**Assignment**
Nothing but the lines from the one containing "Where can you find the folded" through the last line of the data below should be returned, each copied exactly.

Dataset excerpts
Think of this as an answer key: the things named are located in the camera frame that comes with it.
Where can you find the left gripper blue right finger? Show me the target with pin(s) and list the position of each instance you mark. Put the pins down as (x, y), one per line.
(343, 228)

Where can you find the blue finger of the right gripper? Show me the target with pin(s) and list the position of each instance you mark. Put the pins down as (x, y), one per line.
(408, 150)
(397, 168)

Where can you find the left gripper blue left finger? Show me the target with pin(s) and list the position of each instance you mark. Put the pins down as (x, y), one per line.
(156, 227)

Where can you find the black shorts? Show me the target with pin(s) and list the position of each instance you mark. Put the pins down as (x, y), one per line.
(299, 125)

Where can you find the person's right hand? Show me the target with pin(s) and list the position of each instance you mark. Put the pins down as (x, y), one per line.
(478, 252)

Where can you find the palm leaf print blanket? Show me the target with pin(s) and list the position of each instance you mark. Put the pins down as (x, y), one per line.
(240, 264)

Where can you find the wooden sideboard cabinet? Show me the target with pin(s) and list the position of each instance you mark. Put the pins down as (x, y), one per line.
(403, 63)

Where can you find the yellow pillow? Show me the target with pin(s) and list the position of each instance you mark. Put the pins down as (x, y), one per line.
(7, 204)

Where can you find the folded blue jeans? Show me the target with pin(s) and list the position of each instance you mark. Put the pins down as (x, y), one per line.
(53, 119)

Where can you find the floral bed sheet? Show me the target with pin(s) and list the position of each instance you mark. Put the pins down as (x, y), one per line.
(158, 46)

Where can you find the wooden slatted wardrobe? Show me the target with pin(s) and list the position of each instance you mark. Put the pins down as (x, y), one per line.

**Result**
Where can you find the folded blue jeans? Show me the target with pin(s) and list the position of each instance you mark. Put the pins down as (x, y), one per line.
(53, 119)

Where can you find the floral bed sheet? Show me the target with pin(s) and list the position of each instance you mark. Put the pins down as (x, y), one per line.
(158, 46)

Where can you find the wooden slatted wardrobe? Show me the target with pin(s) and list the position of each instance you mark. Put the pins down as (x, y), one per line.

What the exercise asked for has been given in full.